Горбун отбегал от холста, бросался к Мадлен, погружал лицо в ее расцветший лилией живот. Утро брезжило за немытыми стеклами мансарды. Картина была почти закончена. На подушках лежала она, царица. Шелка, ярко-синие и нежно-голубые, спускались с края кровати, обнимая ее ноги, на пол. Туфельки, расшитые золотом, небрежно брошены на ковре. Одной рукой царица поддерживает голову, другую протягивает над снегом простыней, на ее указательном пальце сидит птичка колибри. Груди налитые, молодые: дынно-желтые, веселые, с торчащими ягодными сосками. Голубые тени теснятся в ложбинках. Ключицы отсвечивают перламутром. На ключицах, груди, животе лежит, виясь, длинная нить ожерелья из отборного тропического жемчуга. Он нежно мерцает в полумраке царской спальни. Царица устала. Она отдыхает. Художник подсмотрел миг забытья: любовник только что ушел, и царица грезит, предаваясь мечтам о том, что было и что повторится.

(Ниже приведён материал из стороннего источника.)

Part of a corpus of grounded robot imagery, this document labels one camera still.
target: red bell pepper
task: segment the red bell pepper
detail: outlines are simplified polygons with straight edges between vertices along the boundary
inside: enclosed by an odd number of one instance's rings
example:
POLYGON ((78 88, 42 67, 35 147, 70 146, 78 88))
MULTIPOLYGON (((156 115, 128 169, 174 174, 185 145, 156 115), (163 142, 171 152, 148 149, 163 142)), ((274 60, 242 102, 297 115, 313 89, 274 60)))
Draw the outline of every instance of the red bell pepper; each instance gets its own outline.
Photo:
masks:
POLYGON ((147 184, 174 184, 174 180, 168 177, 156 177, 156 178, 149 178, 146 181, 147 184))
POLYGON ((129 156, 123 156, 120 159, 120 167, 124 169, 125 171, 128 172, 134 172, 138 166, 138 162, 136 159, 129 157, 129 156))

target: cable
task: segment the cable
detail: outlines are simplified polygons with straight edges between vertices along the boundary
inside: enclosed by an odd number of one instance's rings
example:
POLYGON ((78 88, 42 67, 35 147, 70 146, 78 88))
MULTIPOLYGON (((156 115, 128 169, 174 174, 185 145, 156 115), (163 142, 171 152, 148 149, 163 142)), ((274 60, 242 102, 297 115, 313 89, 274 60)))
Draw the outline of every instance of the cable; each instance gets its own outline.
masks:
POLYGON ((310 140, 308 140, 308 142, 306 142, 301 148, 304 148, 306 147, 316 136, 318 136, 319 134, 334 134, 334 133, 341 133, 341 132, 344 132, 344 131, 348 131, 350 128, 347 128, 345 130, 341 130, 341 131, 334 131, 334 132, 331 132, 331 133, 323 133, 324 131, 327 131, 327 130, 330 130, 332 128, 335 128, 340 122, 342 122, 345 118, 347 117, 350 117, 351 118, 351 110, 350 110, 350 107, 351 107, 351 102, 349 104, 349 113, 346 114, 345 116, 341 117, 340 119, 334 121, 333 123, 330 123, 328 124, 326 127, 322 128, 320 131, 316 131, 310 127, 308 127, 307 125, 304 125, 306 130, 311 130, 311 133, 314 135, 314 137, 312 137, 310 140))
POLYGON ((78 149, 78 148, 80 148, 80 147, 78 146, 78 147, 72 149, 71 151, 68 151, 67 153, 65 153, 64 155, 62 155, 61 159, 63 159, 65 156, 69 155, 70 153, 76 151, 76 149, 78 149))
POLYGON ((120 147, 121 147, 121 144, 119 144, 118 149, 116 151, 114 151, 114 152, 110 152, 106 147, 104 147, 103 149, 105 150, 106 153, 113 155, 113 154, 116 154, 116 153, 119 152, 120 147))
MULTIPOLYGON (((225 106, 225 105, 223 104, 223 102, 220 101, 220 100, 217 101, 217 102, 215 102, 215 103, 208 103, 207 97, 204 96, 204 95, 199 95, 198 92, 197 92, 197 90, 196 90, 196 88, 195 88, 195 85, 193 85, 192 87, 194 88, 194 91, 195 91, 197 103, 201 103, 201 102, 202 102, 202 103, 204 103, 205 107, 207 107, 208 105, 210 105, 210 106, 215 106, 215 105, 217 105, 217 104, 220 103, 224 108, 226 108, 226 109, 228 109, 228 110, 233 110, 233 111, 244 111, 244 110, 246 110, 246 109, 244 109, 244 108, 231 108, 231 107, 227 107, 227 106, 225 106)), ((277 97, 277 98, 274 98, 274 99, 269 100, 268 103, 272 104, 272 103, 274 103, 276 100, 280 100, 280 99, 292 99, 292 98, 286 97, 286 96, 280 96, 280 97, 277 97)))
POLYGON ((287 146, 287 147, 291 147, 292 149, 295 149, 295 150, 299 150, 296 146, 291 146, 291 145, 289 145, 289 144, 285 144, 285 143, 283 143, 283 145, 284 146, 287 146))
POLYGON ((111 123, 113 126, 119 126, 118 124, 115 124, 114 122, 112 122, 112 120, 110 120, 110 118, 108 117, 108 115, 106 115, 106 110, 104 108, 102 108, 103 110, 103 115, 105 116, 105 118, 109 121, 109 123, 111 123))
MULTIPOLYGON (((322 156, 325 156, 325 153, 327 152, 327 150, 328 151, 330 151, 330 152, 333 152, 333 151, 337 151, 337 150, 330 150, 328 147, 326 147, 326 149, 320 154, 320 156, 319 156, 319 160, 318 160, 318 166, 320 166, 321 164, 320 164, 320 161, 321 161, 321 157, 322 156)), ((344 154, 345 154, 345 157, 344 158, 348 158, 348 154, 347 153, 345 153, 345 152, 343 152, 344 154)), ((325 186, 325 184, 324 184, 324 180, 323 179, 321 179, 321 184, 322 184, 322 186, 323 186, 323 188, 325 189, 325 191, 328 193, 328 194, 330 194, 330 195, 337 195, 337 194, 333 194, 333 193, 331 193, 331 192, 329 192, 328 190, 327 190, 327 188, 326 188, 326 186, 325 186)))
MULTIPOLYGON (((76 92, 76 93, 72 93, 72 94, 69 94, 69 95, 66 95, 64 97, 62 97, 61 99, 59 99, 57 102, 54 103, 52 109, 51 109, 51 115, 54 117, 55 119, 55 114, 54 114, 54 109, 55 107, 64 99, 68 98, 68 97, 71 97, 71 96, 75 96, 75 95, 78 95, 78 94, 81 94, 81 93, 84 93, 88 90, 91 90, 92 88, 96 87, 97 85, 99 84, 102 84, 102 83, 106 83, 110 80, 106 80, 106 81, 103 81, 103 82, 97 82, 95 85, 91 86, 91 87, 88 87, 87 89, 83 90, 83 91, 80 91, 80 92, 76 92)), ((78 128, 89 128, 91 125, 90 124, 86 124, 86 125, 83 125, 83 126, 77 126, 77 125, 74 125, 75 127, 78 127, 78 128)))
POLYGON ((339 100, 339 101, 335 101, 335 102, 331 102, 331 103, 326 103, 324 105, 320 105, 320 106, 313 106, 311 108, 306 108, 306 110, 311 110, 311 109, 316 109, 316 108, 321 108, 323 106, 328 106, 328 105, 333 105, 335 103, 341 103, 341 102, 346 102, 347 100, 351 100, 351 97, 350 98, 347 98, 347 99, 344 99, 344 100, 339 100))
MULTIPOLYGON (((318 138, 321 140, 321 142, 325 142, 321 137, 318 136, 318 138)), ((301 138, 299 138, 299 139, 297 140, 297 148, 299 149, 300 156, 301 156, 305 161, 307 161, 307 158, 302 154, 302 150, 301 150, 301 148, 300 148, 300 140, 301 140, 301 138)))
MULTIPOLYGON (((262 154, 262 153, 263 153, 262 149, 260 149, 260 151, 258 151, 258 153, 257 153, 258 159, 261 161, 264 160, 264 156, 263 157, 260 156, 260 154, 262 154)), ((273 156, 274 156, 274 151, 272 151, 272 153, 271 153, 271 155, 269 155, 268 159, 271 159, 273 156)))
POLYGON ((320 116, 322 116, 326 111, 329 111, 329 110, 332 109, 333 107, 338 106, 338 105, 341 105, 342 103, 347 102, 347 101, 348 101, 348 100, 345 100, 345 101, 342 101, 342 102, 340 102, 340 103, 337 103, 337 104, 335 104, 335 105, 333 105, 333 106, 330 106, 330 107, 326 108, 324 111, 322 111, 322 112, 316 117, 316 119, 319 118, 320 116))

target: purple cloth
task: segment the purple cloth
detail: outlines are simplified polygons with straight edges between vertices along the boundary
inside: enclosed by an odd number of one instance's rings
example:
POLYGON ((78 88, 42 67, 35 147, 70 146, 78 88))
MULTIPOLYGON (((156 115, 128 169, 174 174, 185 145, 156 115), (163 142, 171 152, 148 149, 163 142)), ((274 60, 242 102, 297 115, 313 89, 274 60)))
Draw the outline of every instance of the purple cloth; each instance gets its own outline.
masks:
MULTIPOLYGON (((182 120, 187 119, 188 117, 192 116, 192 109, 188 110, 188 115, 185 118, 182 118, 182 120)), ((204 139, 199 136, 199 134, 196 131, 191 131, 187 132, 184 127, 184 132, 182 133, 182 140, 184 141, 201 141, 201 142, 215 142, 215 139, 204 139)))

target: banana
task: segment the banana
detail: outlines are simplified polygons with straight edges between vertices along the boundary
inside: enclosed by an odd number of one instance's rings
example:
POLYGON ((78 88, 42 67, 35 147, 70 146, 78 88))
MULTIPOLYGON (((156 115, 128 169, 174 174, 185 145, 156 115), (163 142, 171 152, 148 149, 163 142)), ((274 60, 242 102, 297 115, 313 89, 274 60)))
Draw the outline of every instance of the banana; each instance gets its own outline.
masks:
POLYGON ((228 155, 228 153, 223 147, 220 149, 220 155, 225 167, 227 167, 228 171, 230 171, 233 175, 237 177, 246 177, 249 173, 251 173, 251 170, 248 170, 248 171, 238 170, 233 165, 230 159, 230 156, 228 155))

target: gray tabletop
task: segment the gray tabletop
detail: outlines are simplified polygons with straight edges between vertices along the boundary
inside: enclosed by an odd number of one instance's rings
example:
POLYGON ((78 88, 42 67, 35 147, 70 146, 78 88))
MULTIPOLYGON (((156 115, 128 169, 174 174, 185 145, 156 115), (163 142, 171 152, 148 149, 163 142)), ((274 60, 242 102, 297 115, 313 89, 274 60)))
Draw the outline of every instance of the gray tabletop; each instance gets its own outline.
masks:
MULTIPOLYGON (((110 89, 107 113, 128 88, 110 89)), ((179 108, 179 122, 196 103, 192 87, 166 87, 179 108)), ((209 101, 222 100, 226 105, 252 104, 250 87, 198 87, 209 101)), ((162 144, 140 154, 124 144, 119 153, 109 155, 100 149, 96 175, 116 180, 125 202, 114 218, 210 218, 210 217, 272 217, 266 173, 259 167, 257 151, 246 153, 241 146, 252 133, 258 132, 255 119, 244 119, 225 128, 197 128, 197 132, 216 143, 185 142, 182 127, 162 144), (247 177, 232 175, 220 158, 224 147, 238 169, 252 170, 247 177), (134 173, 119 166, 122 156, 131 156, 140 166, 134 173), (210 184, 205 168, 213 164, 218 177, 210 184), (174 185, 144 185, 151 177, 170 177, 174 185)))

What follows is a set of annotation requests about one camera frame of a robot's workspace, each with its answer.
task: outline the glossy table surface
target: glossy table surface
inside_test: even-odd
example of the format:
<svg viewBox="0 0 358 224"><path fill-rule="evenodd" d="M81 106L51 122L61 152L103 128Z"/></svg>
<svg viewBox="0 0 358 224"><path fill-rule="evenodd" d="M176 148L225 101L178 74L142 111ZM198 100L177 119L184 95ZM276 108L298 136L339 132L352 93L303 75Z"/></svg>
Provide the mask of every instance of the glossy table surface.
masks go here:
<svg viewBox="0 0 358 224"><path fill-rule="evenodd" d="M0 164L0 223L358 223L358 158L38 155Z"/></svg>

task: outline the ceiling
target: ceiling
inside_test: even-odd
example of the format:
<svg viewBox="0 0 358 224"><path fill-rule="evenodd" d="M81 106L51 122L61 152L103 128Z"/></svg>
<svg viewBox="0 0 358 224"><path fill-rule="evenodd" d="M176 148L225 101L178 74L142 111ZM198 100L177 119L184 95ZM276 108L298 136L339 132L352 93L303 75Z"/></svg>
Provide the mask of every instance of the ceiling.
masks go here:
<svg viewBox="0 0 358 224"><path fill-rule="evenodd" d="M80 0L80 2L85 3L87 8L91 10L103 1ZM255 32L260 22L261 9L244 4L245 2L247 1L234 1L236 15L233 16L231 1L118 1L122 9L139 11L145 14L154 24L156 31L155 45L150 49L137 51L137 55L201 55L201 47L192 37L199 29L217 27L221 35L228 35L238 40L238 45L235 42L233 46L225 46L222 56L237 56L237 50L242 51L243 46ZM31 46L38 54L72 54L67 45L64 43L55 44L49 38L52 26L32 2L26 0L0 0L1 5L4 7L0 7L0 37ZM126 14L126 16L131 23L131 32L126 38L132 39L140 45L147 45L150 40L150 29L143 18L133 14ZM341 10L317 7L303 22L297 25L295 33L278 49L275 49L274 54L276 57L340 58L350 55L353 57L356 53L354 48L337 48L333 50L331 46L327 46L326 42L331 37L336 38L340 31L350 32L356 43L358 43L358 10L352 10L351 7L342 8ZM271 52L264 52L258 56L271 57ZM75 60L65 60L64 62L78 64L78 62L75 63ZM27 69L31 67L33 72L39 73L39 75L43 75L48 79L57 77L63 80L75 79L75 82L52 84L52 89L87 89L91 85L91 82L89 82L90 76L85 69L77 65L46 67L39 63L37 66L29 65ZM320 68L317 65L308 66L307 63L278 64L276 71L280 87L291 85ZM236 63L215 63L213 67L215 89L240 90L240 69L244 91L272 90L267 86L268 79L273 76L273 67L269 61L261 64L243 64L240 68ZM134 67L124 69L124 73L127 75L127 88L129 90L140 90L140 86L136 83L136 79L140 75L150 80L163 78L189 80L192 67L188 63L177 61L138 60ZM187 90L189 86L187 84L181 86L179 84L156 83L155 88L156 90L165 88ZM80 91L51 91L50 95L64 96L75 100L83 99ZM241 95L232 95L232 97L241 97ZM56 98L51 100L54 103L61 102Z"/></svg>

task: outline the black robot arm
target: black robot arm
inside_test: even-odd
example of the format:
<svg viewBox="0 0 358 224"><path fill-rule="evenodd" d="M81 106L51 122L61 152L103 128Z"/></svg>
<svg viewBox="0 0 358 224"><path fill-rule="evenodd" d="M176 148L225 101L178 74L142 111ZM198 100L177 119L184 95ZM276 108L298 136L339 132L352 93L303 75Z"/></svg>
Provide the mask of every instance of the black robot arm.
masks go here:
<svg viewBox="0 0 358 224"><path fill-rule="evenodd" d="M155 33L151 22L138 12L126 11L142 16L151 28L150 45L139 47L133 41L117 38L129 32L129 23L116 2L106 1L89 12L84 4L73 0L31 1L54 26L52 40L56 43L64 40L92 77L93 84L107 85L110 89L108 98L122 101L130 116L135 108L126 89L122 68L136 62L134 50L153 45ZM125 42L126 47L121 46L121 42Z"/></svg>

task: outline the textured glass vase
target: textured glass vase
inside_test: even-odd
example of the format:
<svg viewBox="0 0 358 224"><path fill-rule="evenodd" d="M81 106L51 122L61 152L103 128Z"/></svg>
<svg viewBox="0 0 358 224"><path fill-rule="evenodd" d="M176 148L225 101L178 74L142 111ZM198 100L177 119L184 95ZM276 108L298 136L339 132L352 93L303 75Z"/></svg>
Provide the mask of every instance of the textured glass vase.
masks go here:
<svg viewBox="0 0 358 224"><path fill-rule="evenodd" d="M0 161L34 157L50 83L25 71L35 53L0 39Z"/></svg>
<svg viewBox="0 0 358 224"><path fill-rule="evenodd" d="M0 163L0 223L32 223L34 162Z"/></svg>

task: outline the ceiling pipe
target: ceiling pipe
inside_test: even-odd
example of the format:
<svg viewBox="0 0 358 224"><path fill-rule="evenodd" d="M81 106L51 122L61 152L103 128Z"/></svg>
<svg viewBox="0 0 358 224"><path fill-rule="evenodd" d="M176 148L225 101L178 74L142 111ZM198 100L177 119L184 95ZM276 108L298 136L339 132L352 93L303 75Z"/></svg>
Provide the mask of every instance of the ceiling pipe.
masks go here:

Или не повторится никогда.
Синие глаза широко распахнуты. В них нельзя глядеть – голова закружится. Не заглядывай слишком глубоко, любопытный. Там, на дне, – страдание и мрак; беднота и ужас; рабство и позор. Этого никто не должен видеть. Об этом знать запрещено. Ее память – ожерелье. Сколько жемчужин на нити – столько мучений она претерпела.
И пристально глядит из серцевины живота черно-синий, зловещий Третий Глаз. Он не мигает. Пупок – его зрачок. Татуированные ресницы загнуты кверху. Глаз видит все. Глаз зрит Прошлое, Настоящее и Будущее. От него не скроется ничто. Он пронзает насквозь толщу мира.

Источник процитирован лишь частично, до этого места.